What you will do> Look over the lines below. Report each one that includes the string "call".

Dataset extract>
────────────────────
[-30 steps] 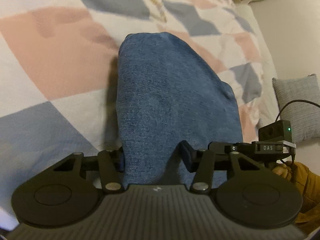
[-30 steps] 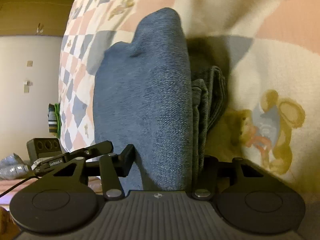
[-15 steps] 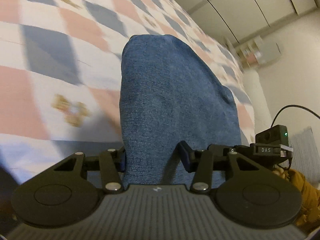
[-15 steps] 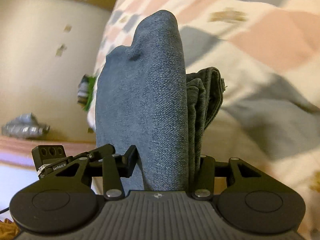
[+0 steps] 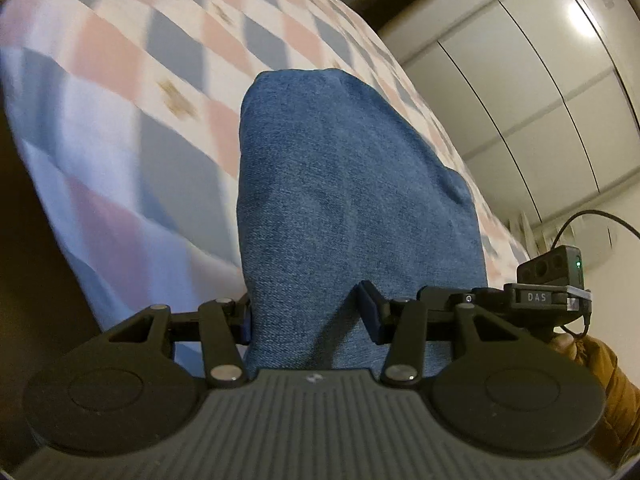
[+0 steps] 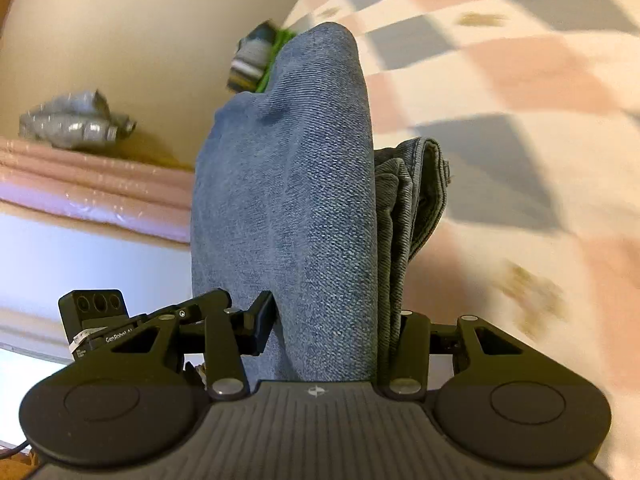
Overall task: Fold clothes
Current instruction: 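Carry the folded jeans with both grippers to the clothes stack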
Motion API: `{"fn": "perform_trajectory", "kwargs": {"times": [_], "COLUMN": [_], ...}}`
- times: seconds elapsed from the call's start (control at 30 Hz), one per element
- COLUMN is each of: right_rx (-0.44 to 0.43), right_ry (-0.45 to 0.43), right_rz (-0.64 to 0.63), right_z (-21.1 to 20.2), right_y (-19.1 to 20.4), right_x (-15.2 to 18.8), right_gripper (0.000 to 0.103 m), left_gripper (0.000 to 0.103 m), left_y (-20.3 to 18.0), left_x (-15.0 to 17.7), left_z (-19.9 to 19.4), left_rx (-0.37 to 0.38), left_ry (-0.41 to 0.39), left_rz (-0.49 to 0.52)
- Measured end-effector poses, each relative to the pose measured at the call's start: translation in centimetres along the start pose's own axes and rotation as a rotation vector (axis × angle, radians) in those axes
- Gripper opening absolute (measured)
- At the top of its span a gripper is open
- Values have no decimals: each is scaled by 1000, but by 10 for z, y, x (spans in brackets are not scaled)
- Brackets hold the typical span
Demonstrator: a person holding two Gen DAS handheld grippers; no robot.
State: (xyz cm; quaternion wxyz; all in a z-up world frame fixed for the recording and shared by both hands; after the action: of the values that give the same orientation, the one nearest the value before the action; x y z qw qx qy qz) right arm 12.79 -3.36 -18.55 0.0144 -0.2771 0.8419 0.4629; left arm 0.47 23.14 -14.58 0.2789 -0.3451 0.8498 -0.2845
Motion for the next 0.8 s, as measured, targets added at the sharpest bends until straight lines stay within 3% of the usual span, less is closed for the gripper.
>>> {"fn": "perform_trajectory", "kwargs": {"times": [0.17,0.37,0.53,0.8], "right_rx": [-40,-58,-48,-33], "right_ry": [45,107,171,241], "right_rz": [-41,-82,-159,-283], "right_z": [97,191,254,344], "right_y": [63,113,140,153], "right_x": [-76,-165,-249,-418], "right_gripper": [46,46,46,46], "left_gripper": [44,44,44,44], "left_y": [58,115,145,178], "left_x": [-103,-201,-289,-440], "left_z": [-45,-65,-55,-21], "left_rx": [-51,-78,-62,-78], "left_ry": [-51,-115,-185,-275], "left_rz": [-14,-93,-161,-244]}}
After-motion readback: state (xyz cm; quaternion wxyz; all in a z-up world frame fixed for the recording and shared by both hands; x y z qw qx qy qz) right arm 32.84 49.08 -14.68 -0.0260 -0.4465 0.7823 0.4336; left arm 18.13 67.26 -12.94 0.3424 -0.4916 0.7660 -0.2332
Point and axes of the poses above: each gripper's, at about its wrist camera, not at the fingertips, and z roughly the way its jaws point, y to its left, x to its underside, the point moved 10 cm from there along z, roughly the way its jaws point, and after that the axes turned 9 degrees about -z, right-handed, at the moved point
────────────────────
Answer for the task>
- times: seconds elapsed from the call's start (control at 30 Hz), one per element
- Measured end-effector poses, each relative to the pose measured at the call's start: translation in centimetres along the start pose's own axes and rotation as a rotation vector (axis × angle, radians) in those axes

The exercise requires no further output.